24.8% of U.S. families who need child mental health care cannot get it
A single, specific number defines the scope of the problem: 24.8%. That is the share of U.S. households that recognized a mental health treatment need for a child and still could not access that care. This figure comes from a nationally representative study published in JAMA Pediatrics, drawing on U.S. Census Bureau Household Pulse Survey data and covering 1 in 5 American households where parents reported at least one child needed mental health treatment.
The study's findings are notable not just for the overall access gap but for where that gap is concentrated. Single-parent households with multiple children bear a disproportionate burden. Families enrolled in Medicaid - who ostensibly have insurance coverage for mental health services - report access difficulties nearly as often as uninsured families. Homeschooled children appear particularly underserved, likely because school-based services represent one of the main pathways through which children access mental health referrals.
Breaking down the access gap
Among the households that reported a perceived need, the study distinguished between unmet need (child did not receive care) and access difficulty (parents specifically cited difficulty accessing care as the reason). Key findings:
- 24.8% reported an unmet mental health treatment need for their child
- 16.6% reported difficulty accessing care
- 21.8% cited access difficulty as the direct reason their child did not receive care
The distinction between "unmet need" and "access difficulty" matters because some families who did not receive care may not have actively sought it - due to cost concerns, stigma, or lack of awareness about available services. The 21.8% who specifically cited access barriers represent families that tried and failed, which is a harder figure to attribute to anything other than system-level inadequacy.

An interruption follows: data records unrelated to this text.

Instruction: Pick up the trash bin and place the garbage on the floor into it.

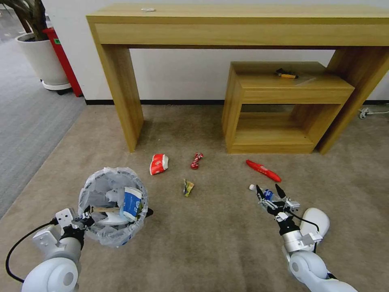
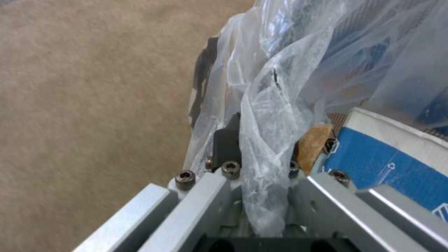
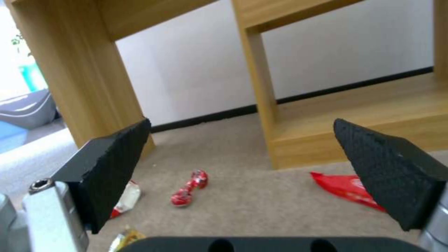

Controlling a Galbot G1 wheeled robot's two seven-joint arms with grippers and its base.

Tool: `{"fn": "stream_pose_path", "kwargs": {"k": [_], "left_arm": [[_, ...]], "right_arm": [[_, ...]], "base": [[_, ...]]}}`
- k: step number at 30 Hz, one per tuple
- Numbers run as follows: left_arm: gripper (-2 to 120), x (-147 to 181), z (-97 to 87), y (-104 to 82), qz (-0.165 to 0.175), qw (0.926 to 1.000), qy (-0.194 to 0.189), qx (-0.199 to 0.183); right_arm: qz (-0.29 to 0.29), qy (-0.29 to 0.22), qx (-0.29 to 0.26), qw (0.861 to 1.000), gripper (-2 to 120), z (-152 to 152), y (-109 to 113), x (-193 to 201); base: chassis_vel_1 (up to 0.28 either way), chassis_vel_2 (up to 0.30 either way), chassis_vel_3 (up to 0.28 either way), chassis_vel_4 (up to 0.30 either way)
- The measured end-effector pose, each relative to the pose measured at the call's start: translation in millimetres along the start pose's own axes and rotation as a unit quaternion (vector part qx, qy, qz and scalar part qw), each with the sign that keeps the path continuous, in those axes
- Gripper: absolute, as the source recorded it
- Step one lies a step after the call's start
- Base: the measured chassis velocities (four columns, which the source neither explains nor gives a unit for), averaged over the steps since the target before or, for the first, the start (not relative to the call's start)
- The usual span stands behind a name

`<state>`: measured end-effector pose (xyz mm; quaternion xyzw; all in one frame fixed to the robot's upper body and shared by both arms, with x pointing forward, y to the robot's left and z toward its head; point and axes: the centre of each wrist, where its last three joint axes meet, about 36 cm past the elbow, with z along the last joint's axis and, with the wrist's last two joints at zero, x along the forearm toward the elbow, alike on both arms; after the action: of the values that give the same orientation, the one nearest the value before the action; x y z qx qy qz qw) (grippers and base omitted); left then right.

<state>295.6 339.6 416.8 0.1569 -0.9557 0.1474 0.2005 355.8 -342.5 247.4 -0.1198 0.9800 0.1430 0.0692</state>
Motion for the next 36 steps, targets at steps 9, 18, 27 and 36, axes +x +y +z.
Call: {"fn": "stream_pose_path", "kwargs": {"k": [9, 18, 27, 36], "left_arm": [[0, -1.3, 3.6, -1.3, -0.001, 1.0, 0.002, 0.003], [0, -2.5, 4.8, -3.8, 0.002, 1.0, 0.003, 0.005], [0, -2.4, 5.1, -2.2, 0.0, 1.0, 0.003, 0.004], [0, -1.0, 7.3, -2.5, 0.002, 1.0, 0.003, 0.007]], "right_arm": [[-0.004, 0.003, 0.009, 1.0, 100, 7.9, -1.6, 3.8], [-0.01, 0.01, 0.039, 0.999, 100, 15.1, -8.4, 1.8], [-0.016, 0.041, 0.097, 0.994, 100, 17.9, -24.6, -3.0], [-0.016, 0.126, 0.162, 0.978, 100, 36.3, -65.2, 9.1]], "base": [[-0.179, -0.173, 0.152, 0.169], [-0.084, -0.091, 0.078, 0.077], [0.0, 0.0, 0.0, 0.0], [0.0, 0.0, 0.0, 0.0]]}}
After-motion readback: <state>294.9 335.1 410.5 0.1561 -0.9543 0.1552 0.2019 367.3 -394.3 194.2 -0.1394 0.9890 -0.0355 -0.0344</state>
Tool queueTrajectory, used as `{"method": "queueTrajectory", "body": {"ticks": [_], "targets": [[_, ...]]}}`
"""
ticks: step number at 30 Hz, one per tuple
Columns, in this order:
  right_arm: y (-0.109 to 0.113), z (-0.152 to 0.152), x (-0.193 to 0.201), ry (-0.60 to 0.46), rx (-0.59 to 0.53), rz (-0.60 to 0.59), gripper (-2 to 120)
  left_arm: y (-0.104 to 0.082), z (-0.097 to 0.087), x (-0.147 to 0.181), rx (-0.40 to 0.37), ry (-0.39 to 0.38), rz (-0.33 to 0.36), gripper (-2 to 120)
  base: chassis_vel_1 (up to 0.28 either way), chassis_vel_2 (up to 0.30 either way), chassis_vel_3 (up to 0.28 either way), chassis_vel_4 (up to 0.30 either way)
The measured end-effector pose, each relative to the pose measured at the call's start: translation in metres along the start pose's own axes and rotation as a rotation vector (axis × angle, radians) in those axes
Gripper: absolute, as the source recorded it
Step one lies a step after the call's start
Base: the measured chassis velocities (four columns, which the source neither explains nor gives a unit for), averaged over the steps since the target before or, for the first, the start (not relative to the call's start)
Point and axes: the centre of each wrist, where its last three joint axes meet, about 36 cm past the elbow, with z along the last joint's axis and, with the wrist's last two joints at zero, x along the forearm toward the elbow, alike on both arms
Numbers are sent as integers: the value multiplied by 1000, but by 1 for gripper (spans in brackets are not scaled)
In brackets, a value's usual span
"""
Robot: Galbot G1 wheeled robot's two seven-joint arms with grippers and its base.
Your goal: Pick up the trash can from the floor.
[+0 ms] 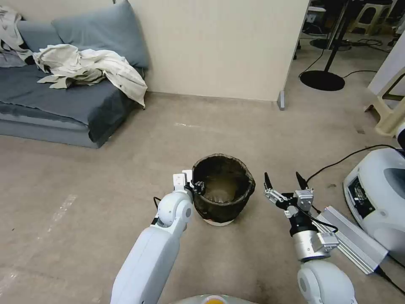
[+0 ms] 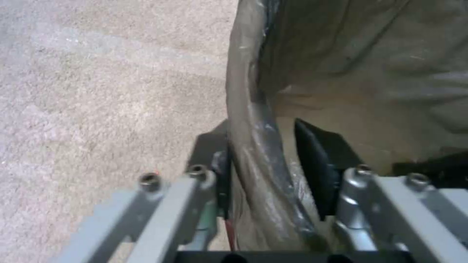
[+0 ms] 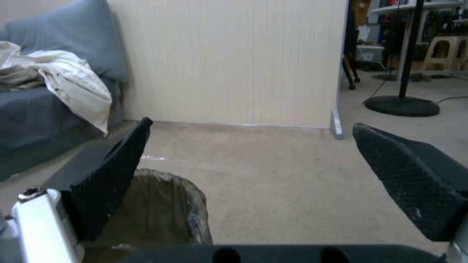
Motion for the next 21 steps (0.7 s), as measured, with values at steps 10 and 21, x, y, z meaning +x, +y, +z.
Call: {"method": "queueTrajectory", "body": {"ticks": [10,21], "targets": [[0,1,2,0,1,0,100,-3,4,-1,4,8,-6,2,0,0,0,0],[0,1,4,-1,2,0,100,4,6,2,22,-5,-19,2,0,0,0,0]]}}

Who faces the largest barriers
The burden was not evenly distributed. Families with a single parent and multiple children - households already operating with fewer financial and time resources - faced the largest access gaps. Uninsured households and Medicaid enrollees reported greater difficulties than privately insured families. This Medicaid finding is particularly important: coverage by itself does not guarantee timely or adequate care when provider networks are thin or appointment waits extend for months.

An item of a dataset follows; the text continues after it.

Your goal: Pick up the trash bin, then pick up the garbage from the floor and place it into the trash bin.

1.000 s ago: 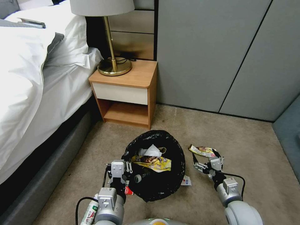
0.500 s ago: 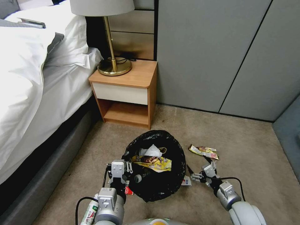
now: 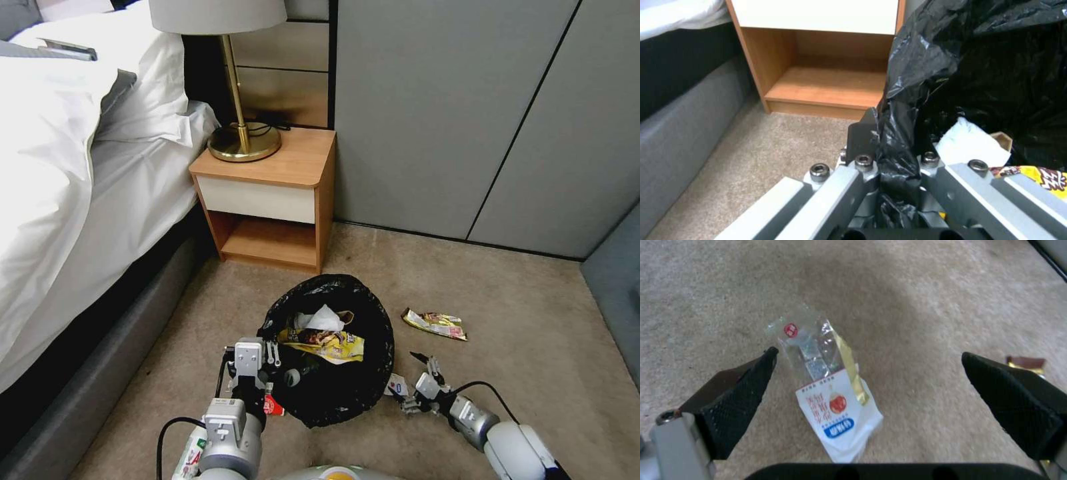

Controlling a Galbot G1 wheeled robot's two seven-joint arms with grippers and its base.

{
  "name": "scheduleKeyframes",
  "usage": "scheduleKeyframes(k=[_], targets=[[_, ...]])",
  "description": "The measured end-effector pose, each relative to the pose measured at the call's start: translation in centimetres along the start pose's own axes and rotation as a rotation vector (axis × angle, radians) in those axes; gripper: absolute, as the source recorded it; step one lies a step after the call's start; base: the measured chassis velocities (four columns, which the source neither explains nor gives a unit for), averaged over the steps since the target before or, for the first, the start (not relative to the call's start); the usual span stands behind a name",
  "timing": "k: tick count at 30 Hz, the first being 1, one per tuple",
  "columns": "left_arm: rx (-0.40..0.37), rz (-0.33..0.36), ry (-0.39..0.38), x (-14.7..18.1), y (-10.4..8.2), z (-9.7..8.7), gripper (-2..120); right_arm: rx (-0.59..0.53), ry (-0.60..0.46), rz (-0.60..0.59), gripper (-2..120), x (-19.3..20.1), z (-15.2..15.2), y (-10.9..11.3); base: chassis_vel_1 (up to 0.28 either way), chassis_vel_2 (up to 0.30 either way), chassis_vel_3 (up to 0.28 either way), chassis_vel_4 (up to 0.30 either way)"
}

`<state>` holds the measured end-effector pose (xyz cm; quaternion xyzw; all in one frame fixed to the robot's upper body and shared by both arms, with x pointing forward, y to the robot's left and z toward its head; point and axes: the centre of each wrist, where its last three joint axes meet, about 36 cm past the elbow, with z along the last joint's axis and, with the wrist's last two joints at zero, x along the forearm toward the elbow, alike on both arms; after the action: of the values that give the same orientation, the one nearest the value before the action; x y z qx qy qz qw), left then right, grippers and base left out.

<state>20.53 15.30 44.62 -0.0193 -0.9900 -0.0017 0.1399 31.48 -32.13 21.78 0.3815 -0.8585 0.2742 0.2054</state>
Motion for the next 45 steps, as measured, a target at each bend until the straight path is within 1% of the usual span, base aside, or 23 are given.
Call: scheduleKeyframes(k=[9, 12, 19, 21, 22, 23, 25, 26, 29, 30, 33, 34, 37, 38, 40, 41, 42, 44, 45], targets=[[-0.001, -0.01, 0.003, 0.2, 0.2, -0.1, 0, -0.012, -0.001, -0.024, 100, -1.8, 0.7, 0.0, 0.0, 0.0, 0.0, 0.0], [-0.001, -0.013, 0.008, 0.4, 0.0, -0.1, 0, -0.03, 0.01, -0.024, 100, -3.3, 1.5, -0.5, 0.0, 0.0, 0.0, 0.0], [-0.007, -0.017, 0.014, 0.5, 0.0, 0.1, 0, -0.063, 0.023, -0.026, 100, -4.7, 2.3, -0.4, 0.0, 0.0, 0.0, 0.0], [-0.008, -0.018, 0.014, 0.6, 0.1, 0.1, 0, -0.075, 0.027, -0.026, 92, -5.2, 2.7, -0.3, 0.0, 0.0, 0.0, 0.0], [-0.008, -0.018, 0.014, 0.6, 0.1, 0.1, 0, -0.075, 0.027, -0.026, 92, -5.2, 2.7, -0.3, 0.0, 0.0, 0.0, 0.0], [-0.009, -0.018, 0.014, 0.6, 0.1, 0.1, 0, -0.079, 0.028, -0.026, 89, -5.4, 2.9, -0.2, 0.0, 0.0, 0.0, 0.0], [-0.011, -0.02, 0.015, 0.6, 0.0, 0.1, 0, -0.092, 0.034, -0.029, 78, -5.8, 3.2, 0.1, 0.0, 0.0, 0.0, 0.0], [-0.011, -0.02, 0.015, 0.6, 0.0, 0.1, 0, -0.092, 0.034, -0.029, 78, -5.8, 3.2, 0.1, 0.0, 0.0, 0.0, 0.0], [-0.01, -0.02, 0.015, 0.7, -0.1, 0.1, 0, -0.111, 0.041, -0.032, 65, -6.1, 3.7, 0.6, 0.0, 0.0, 0.0, 0.0], [-0.01, -0.02, 0.015, 0.7, -0.1, 0.1, 0, -0.111, 0.041, -0.032, 65, -6.1, 3.7, 0.6, 0.0, 0.0, 0.0, 0.0], [-0.01, -0.019, 0.015, 0.6, -0.1, 0.2, 0, -0.122, 0.043, -0.034, 50, -6.1, 4.0, 1.2, 0.0, 0.0, 0.0, 0.0], [-0.01, -0.019, 0.015, 0.6, -0.1, 0.2, 0, -0.122, 0.043, -0.034, 50, -6.1, 4.0, 1.2, 0.0, 0.0, 0.0, 0.0], [-0.009, -0.017, 0.015, 0.6, -0.2, 0.2, 0, -0.133, 0.048, -0.032, 36, -5.9, 4.3, 1.7, 0.0, 0.0, 0.0, 0.0], [-0.009, -0.017, 0.015, 0.6, -0.2, 0.2, 0, -0.133, 0.048, -0.032, 36, -5.9, 4.3, 1.7, 0.0, 0.0, 0.0, 0.0], [-0.009, -0.015, 0.015, 0.5, -0.2, 0.3, 0, -0.138, 0.051, -0.029, 25, -5.8, 4.5, 2.0, 0.0, 0.0, 0.0, 0.0], [-0.009, -0.014, 0.015, 0.5, -0.3, 0.3, 0, -0.14, 0.053, -0.028, 21, -5.7, 4.6, 2.1, 0.0, 0.0, 0.0, 0.0], [-0.009, -0.014, 0.015, 0.5, -0.3, 0.3, 0, -0.14, 0.053, -0.028, 21, -5.7, 4.6, 2.1, 0.0, 0.0, 0.0, 0.0], [-0.01, -0.014, 0.013, 0.4, -0.2, 0.3, 0, -0.145, 0.055, -0.014, 10, -5.5, 4.7, 2.1, 0.0, 0.0, 0.0, 0.0], [-0.01, -0.014, 0.013, 0.4, -0.2, 0.3, 0, -0.145, 0.055, -0.014, 10, -5.5, 4.7, 2.1, 0.0, 0.0, 0.0, 0.0]])
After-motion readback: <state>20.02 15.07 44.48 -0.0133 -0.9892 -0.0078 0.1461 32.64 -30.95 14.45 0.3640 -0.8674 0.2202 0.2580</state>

Homeschooled children present a distinct challenge. School systems serve as a critical identification and referral infrastructure for youth mental health - counselors, teachers, and school psychologists notice behavioral changes and connect families with services. Children outside that system lack that identification pathway, which may delay recognition of need and complicate access even when families are motivated to seek care.

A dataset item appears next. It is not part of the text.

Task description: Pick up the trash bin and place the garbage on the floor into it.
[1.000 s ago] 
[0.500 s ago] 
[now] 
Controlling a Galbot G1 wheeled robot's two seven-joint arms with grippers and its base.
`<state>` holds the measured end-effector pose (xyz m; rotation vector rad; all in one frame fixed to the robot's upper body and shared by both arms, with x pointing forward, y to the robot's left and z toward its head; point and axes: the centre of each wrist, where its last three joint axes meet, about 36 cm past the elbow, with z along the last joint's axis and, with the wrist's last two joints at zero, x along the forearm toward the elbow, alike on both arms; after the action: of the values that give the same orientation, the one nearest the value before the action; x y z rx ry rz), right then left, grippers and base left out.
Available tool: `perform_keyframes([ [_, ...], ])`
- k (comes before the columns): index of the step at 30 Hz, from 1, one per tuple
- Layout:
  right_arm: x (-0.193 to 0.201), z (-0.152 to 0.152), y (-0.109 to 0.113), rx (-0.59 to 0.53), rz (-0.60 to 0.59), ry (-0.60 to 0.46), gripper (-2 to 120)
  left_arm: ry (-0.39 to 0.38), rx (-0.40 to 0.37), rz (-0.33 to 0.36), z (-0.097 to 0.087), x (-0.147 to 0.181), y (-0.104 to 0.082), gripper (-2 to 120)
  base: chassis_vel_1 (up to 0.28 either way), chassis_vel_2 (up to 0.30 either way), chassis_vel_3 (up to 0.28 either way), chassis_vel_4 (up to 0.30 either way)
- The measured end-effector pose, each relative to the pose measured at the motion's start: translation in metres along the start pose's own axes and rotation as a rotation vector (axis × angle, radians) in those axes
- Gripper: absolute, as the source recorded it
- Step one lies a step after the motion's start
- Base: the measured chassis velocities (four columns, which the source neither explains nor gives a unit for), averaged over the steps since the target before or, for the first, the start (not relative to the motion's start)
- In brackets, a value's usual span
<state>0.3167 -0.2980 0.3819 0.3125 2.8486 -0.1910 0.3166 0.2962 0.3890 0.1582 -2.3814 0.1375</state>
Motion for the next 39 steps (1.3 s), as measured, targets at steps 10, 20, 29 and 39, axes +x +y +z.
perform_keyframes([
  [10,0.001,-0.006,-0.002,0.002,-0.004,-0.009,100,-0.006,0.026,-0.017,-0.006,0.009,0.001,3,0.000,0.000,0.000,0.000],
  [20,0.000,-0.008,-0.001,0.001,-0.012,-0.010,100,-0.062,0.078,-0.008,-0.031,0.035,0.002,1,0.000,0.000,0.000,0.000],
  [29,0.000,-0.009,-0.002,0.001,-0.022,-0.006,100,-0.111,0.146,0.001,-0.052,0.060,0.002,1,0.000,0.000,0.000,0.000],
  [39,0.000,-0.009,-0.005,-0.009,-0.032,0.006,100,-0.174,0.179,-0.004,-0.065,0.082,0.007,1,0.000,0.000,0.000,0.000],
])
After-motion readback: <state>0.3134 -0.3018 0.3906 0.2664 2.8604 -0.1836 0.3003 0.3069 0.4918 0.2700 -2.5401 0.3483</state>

Methodological considerations
The study relies on parental perception of mental health need, which is a genuine but imperfect measure. Parents who do not recognize a child's distress, or who attribute behavioral symptoms to temperament rather than mental health, will not report a need even if one exists clinically. This means true need may be higher than the 1 in 5 figure suggests, and the children of parents with limited mental health literacy are systematically undercounted.
The Household Pulse Survey covers a large and representative sample, which provides statistical confidence in the patterns identified. Longitudinal data linking access patterns to health outcomes - whether children who went without care had worse long-term functioning - would strengthen the policy case but was not part of this study's design.
What the data call for
Corresponding author Alyssa Burnett, project manager at the Harvard Pilgrim Health Care Institute, and senior author Hao Yu suggest that state-level workforce initiatives and integration of mental health services into primary care settings represent the most actionable responses. Telehealth has expanded geographic access in some populations, but its continuation under Medicare and Medicaid remains uncertain. These data provide a concrete benchmark: any policy change that worsens access for single-parent households or Medicaid enrollees moves in the wrong direction.